Inflation threatens to undermine impact of $1 trillion infrastructure law

How many roads, bridges, railways, fiber-optic lines and other types of infrastructure the US can build or fix under the law – a central achievement of President Biden that experts say is a generational investment – is largely Depends on the extent of growth in the cheese. From the cost of diesel fuel to the wages of workers.

Elevated costs for materials and labor are already prompting contractors to charge more for construction projects, government data show, economists and industry officials say, adding that infrastructure projects could undercut The new federal money could finance that. State and local officials facing higher prices may prefer easier, less ambitious projects, and some worry that the rush of government spending could drive inflation in the industry.

“As the cost of materials for these projects goes up, there are going to be fewer projects that you are capable of doing,” said Jim Tyman, executive director of the American Association of State Highway and Transportation Officers. “All of those factors are going to have an impact on how far this influx of new federal funding is going to go into addressing our infrastructure problems.”

The cost of construction projects to the government rose 13% in January compared to a year ago, according to supplier price information released last week by the Labor Department. The producer-price index also showed that input prices for the construction of highways and roads were up 20% from a year ago, with steel mill products and plastic construction products rising by 113% and 35%, respectively. The price of gasoline and diesel fuel has increased by more than 50%. Those costs well outweigh consumer inflation, which rose 7.5% in the past year, the fastest rate in four decades.

“The hit to the infrastructure world is far greater than that of the broader economy,” said Rick Geddes, founding director of Cornell University’s Program in Infrastructure Policy.

While experts expect construction material prices to eventually come down, the wage benefit could prove more permanent.

The average hourly wage in the construction industry rose about 5% in January from a year earlier, according to Labor Department data. There is still a shortage of nearly 100,000 workers in the construction industry compared to February 2020, and a US Chamber of Commerce survey of construction contractors in December found that 91% of respondents had difficulty finding skilled workers. A persistent shortage of construction workers can lead to additional wage increases.

Some in the industry hope that technological advances, as well as new job opportunities generated by federal infrastructure spending, could ease the labor shortage. But Ken Simonson, chief economist at Associated General Contractors of America, said more flexibility in other jobs and rising wages could attract new workers to construction jobs where workers need to be on site.

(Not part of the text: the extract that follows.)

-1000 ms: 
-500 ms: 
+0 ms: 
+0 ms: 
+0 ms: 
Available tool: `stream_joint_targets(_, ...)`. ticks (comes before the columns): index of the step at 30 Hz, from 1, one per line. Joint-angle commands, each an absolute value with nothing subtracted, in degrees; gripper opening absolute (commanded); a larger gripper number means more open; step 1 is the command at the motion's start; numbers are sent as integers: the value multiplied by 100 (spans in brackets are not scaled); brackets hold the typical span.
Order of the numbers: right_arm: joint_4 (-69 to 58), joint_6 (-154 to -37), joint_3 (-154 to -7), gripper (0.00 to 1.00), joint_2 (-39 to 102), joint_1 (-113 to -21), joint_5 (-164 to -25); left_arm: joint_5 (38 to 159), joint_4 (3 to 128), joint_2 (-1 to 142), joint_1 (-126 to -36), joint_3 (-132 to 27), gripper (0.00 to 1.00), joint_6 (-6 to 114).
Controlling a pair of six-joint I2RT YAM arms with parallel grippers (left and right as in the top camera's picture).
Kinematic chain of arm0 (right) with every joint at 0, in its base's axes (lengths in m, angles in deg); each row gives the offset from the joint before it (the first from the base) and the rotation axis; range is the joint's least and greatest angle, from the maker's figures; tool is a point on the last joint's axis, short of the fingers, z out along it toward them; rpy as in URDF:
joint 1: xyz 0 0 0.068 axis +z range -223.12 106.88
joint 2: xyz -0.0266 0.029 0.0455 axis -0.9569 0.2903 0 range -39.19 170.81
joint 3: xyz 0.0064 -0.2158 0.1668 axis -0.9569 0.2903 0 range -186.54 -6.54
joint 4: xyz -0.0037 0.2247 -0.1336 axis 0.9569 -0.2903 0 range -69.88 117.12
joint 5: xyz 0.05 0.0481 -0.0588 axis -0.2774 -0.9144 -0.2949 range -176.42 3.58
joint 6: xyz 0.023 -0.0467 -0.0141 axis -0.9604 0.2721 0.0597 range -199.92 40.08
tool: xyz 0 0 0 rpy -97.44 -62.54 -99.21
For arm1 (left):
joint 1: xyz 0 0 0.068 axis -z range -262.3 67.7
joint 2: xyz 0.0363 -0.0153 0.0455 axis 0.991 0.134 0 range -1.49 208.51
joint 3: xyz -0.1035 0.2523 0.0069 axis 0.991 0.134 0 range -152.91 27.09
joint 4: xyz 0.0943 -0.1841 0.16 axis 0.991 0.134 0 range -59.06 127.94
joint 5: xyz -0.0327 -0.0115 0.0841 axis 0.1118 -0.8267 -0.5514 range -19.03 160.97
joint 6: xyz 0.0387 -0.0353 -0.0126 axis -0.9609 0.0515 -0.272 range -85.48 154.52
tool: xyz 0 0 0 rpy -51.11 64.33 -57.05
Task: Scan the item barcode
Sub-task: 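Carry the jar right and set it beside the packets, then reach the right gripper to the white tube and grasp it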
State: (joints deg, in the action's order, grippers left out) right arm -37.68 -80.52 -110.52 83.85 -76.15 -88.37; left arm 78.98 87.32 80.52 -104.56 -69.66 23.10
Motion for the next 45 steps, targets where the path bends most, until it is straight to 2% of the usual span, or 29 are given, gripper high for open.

“I worry that the situation is not going to get better, it is only going to get worse,” he said. Still rising, the hourly wages of construction workers grew at a slightly slower pace than wages for private sector workers overall. Over the past year, according to Labor Department data, “this will make it harder to attract and retain workers,” Mr. Simonson said.

Gordon Lansford, chief executive of JE Dunn Construction Company, based in Kansas City, Mo., said the company recently aimed to complete a hospital construction project with 400 workers, but was only able to hire 300. .

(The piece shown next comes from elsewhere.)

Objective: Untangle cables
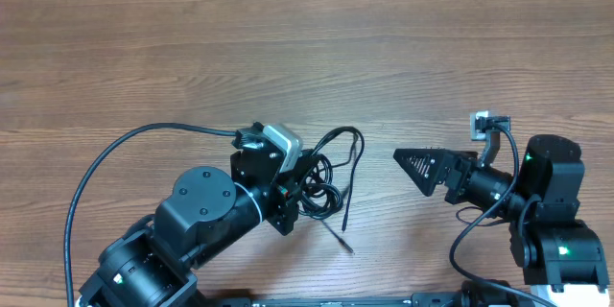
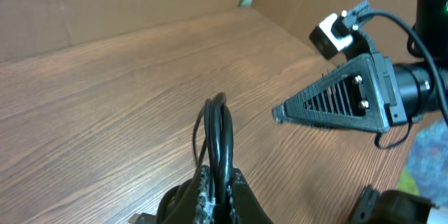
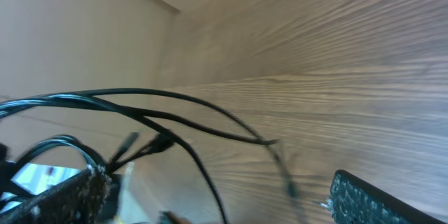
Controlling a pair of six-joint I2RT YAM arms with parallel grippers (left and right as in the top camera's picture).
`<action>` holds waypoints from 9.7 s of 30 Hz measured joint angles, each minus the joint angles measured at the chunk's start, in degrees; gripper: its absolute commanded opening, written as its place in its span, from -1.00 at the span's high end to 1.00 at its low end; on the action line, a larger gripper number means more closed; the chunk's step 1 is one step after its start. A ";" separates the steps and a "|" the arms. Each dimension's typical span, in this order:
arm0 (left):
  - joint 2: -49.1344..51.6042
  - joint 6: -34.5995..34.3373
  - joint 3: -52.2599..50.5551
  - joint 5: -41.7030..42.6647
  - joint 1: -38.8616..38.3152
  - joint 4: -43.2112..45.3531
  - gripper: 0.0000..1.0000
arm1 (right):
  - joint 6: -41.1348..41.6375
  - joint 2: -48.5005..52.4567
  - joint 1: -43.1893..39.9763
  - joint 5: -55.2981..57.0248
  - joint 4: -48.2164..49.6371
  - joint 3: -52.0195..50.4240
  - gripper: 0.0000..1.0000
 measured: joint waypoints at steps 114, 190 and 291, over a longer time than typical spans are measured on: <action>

“This slows down the pace of the project or requires overtime work, which obviously increases the cost and cost of the project,” he said.

Of the roughly $1 trillion in spending authorized by law, about $550 billion is more than previously estimated federal investments in infrastructure. Mr Biden signed the bill in November, but much of that money is still tied up in Washington and is set to be spent over five years.

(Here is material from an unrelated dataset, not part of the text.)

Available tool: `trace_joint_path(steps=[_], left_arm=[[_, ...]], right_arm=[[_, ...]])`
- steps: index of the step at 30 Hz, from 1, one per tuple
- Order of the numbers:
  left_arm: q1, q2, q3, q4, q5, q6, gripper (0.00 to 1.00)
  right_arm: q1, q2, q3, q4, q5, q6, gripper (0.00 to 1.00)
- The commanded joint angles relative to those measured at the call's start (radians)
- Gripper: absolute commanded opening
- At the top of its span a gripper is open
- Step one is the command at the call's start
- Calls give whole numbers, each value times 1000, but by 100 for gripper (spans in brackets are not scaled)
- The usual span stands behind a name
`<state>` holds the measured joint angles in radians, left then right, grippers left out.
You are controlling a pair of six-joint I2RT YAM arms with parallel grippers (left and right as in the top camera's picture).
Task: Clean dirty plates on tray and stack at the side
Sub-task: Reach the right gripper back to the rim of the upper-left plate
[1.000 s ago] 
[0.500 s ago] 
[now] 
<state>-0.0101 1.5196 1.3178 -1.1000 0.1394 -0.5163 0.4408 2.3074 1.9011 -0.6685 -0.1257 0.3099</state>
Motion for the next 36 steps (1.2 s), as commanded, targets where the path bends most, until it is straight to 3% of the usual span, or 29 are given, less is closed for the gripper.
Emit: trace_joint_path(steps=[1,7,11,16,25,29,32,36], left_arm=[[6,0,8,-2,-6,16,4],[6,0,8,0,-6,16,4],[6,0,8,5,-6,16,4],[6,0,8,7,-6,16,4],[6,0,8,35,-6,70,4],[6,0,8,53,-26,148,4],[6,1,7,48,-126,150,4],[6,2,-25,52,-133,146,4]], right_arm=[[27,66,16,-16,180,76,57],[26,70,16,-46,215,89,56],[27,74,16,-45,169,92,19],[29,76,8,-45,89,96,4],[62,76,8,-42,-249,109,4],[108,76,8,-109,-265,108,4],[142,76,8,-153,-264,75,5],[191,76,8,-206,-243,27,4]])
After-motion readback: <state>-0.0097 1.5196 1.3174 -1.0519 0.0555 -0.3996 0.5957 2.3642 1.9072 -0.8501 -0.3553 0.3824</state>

Economists said the higher prices could affect decisions by state and local governments about how to spend the new federal money. If prices continue to rise, officials may prefer projects with shorter time-frames — and therefore more fixed costs — or projects that rely less on volatile commodities like steel.

Leah Brooks, an economist at George Washington University’s School of Public Policy, said, “Inflation has this hidden effect, which is that it tends to make you choose projects that have less risk of delay and greater certainty of cost.” it occurs.” Maybe smaller projects.”

In other cases, infrastructure officers will select projects based on need, which means they will have to easily absorb the high cost and long timelines for the projects.

“If your bridge is breaking you have to fix the brakes, even if you have been waiting months for your components to arrive from Thailand,” said Ms Brooks.

Some contractors and experts say the new federal funding will increase demand for scarce materials and labor, which will further drive up prices. Others disagree, saying that the multi-year payment of the funds would mute any impact on costs.

“Demand for the material will increase, but it has spread over time,” said Alison Premo Black, senior vice president and chief economist for the American Road and Transportation Builders Association. “We know it’s coming.”